# Hand Signals for Spoos



## PeggyTheParti (Sep 5, 2019)

Do you mean training with physical gestures instead of verbal commands? I generally lay a silent foundation before I add a verbal cue. But I can get a little too chatty with her, which can be confusing. So even once she knows the verbal cue, I sometimes like to shut up for a whole training session, or mix it up a bit.

Sit: I clench two fists high up my chest, like I'm pulling up hard on a horse's reins.

Lay Down: I extend my arm straight out and down until I'm pointing at the ground in front of her.

Wait: I make an open-handed "stop" signal with one hand.

Come a little closer: I curl my fingers towards me in a rapid coaxing motion.

Up onto something, down off something, or go to your bed/mat/clearly defined area: I just point wherever I'd like her to go.

Left spin: I pinch my fingers together like I've got her on a string and swirl my fingers once in a circle, counterclockwise above her head.

Right spin: Same as above, but I swirl them clockwise.

Go around: I draw a line with my finger in the air, straight out from my belly button towards the object I want her to go around, and then (as though I'm drawing a "J") I hook the short end in the direction I want her to go.

Up from a down to a sit: I pinch my fingers and "pull" them straight up, as though lifting her with a string.

Up from a sit to a stand: Same as above but the line angles from her face towards my forehead.

Over: I point to a jump and draw a rainbow with my finger.

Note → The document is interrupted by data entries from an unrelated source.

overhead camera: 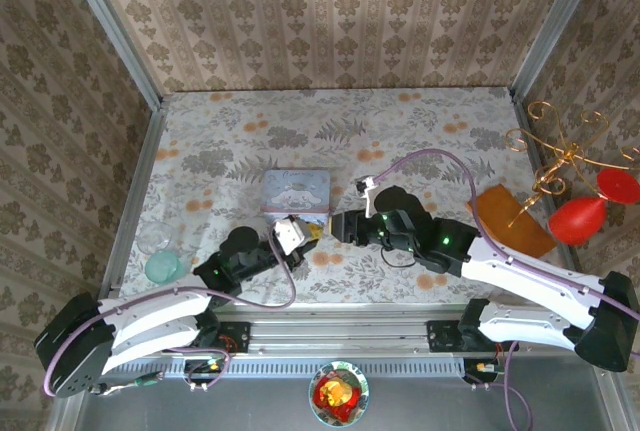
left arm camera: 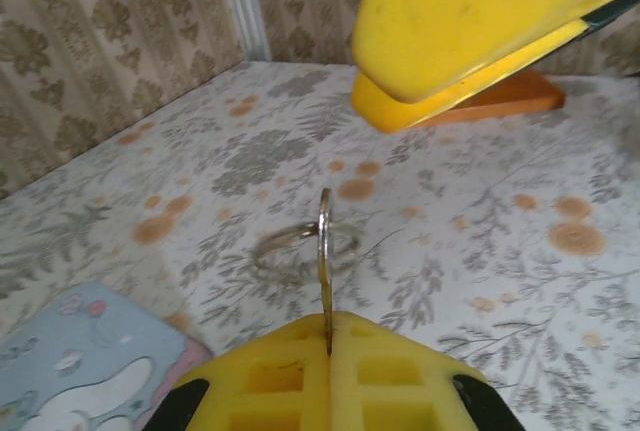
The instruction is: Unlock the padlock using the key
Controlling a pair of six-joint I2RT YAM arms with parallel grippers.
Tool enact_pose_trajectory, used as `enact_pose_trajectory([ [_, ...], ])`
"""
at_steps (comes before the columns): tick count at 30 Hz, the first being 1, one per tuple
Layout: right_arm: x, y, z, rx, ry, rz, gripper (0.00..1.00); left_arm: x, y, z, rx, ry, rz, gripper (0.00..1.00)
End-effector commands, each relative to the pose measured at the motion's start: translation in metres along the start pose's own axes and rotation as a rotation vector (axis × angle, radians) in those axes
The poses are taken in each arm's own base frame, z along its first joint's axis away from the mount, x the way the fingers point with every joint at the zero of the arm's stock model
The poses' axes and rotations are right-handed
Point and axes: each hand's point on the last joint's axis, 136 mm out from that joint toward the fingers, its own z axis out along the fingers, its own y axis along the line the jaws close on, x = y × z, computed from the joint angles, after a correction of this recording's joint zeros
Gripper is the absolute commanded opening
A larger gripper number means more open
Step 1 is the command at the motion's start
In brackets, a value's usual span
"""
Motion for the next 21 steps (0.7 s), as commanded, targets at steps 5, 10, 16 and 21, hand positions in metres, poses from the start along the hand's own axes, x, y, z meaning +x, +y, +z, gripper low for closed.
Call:
enact_pose_trajectory([
  [5,-0.006,-0.013,-0.001,0.017,-0.009,0.293,0.45,-0.001,0.017,0.012,-0.053,0.113,0.174,0.00],
  [10,0.003,-0.003,0.003,-0.016,0.045,0.451,0.42,0.006,0.017,0.018,-0.042,0.162,0.241,0.00],
  [16,0.015,-0.008,0.008,0.030,0.082,0.500,0.38,0.007,0.011,0.019,-0.008,0.157,0.267,0.00],
  [21,0.016,-0.004,0.016,-0.015,0.093,0.541,0.36,0.007,-0.004,0.020,0.064,0.141,0.276,0.00],
])
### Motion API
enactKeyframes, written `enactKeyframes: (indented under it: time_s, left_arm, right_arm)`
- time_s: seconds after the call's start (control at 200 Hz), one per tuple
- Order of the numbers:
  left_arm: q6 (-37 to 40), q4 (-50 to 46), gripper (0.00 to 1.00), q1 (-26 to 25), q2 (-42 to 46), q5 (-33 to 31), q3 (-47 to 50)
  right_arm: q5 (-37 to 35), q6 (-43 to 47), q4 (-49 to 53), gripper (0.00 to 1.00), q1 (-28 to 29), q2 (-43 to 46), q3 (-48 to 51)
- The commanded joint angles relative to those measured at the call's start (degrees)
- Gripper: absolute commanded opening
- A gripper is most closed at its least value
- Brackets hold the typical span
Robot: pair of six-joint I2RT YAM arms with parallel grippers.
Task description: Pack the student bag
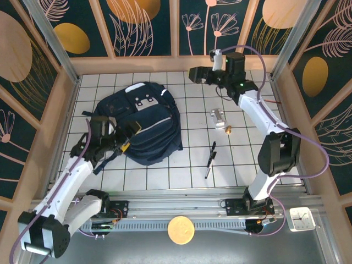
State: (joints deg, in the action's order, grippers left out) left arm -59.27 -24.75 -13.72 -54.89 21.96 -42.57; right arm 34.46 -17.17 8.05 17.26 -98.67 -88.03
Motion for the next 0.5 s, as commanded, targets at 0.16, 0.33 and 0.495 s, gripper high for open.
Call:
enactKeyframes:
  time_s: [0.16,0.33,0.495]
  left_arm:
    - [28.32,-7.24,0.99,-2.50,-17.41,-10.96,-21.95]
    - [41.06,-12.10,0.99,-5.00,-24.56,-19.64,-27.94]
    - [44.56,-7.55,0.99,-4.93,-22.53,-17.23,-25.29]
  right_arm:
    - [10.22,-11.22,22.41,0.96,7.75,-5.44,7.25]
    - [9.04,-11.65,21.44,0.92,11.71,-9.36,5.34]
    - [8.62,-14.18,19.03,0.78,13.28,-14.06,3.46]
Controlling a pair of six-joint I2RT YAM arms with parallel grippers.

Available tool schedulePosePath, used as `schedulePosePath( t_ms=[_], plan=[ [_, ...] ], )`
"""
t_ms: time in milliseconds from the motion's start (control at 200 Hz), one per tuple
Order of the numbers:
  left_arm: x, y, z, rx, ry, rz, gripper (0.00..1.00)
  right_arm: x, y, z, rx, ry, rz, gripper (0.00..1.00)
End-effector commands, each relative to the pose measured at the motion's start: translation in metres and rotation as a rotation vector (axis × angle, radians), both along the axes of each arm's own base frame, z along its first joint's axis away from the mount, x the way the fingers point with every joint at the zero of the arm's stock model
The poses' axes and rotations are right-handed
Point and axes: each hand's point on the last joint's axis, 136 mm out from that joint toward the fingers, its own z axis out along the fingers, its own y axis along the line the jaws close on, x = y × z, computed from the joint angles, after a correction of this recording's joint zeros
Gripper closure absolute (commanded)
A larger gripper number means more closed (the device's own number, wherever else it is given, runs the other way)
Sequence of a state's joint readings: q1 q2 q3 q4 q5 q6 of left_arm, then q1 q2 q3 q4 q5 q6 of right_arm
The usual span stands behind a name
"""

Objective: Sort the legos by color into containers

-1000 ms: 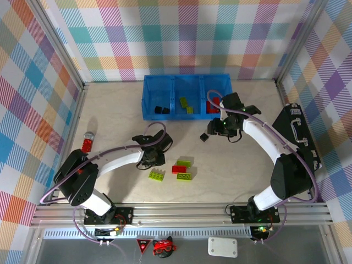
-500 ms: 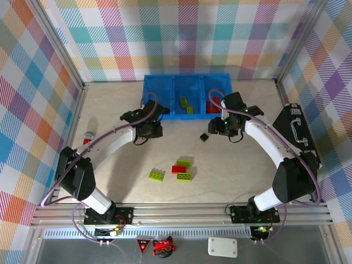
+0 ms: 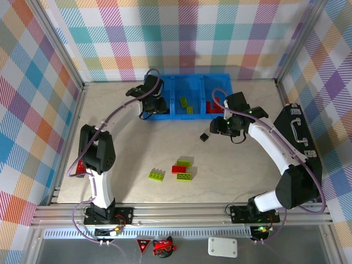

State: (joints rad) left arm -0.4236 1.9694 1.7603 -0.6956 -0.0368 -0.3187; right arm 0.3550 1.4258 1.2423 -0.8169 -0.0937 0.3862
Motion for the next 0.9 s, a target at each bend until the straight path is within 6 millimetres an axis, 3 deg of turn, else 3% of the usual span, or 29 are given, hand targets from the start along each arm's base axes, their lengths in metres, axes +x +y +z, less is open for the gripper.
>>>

I can also lift a leg, which cues her to jump over my leg.


----------



## Liz (Oct 2, 2010)

PeggyTheParti said:


> Do you mean training with physical gestures instead of verbal commands? I generally lay a silent foundation before I add a verbal cue. But I can get a little too chatty with her, which can be confusing. So even once she knows the verbal cue, I sometimes like to shut up for a whole training session, or mix it up a bit.


My understanding is that what PTP described is common. I've also heard that dogs in general prefer hand gestures to voice commands, because gestures are more natural to them since they're so adept at reading body language.


----------



## lily cd re (Jul 23, 2012)

All dogs generally read body language more readily than spoken language. Words do not innately mean things to them. If I tell a dog to sit they will sit once they have been trained to associate that sound with that action. They are perfectly capable of learning and remembering that and emitting the correct response. If I tell a young child to sit they will be adaptive in their response and sit on whatever thing seems an appropriate place to sit.

For advanced levels of performance obedience there are exercises in which signals only are the main aspect of what is to be done, no words allowed there. I have trained all of our dogs to understand signals and words separately but can also use them together. The main signals required for utility obedience are sit, stand, drop (lie down) and come front. Many of us who show use lots of other nonverbal orders for things like stay and wait, get to heel, give attention and so forth.


----------



## PeggyTheParti (Sep 5, 2019)

lily cd re said:


> For advanced levels of performance obedience there are exercises in which signals only are the main aspect of what is to be done, no words allowed there.


Are there standardized signals? Or is it purely up to the trainer/handler?


----------



## Wallydog (Jun 17, 2020)

PeggyTheParti said:


> Do you mean training with physical gestures instead of verbal commands? I generally lay a silent foundation before I add a verbal cue. But I can get a little too chatty with her, which can be confusing. So even once she knows the verbal cue, I sometimes like to shut up for a whole training session, or mix it up a bit.
> 
> Sit: I clench two fists high up my chest, like I'm pulling up hard on a horse's reins.
> 
> ...


Thanks for such a detailed response, it's much appreciated.


----------



## lily cd re (Jul 23, 2012)

No there are not standard signals nor are there standard orders. Some things are more practical than others, but it is all pretty much up to the handler. I used to see a guy with a utility dog and for the jumps he said this one and the other one to the dog. You can say apple for down if you want. the key is to be consistent. I was playing around with a friend's spoo at class last week and I kept using my orders and my friend kept telling me the dog didn't know the words (since they were mine)...


----------



## Spottytoes (Jul 28, 2020)

We love hand signalsWe do both, verbal and hand signals. We don’t do them for everything but I’d say a good half of our commands have non-verbal signals. Bobby will sit when we say, “Sit” but a palm up or a snap of the fingers will communicate just as well. I’m even working teaching him to sit with just using my eyes. 😂 He’s not totally trained with that but he’s learning. He is one of those smart poodles, right?😉
I slap my thigh for “Heel,” point 2 fingers at eyes for the “Look at Me” signal which we affectionately call “Eyeballs.” Thumb up for “OK.” We also have hand signals for “Down,” “Stand,” “Stay,” “Free,” “Quiet,” “Come,”
“Hug,” “Play Dead,” “Crawl,” “Back,” “Wait,” and there are few more but these are these are the basics for us. 
we use them interchangeably. 
I think teaching and using hand signals is fun but so practical too! 
l


----------



## Wallydog (Jun 17, 2020)

That's really good to know... Poodles really are incredibly smart creatures. I collect my first spoo later this year. I can't wait to start with my new pup. Thanks again for your informative reply. It's much appreciated.


----------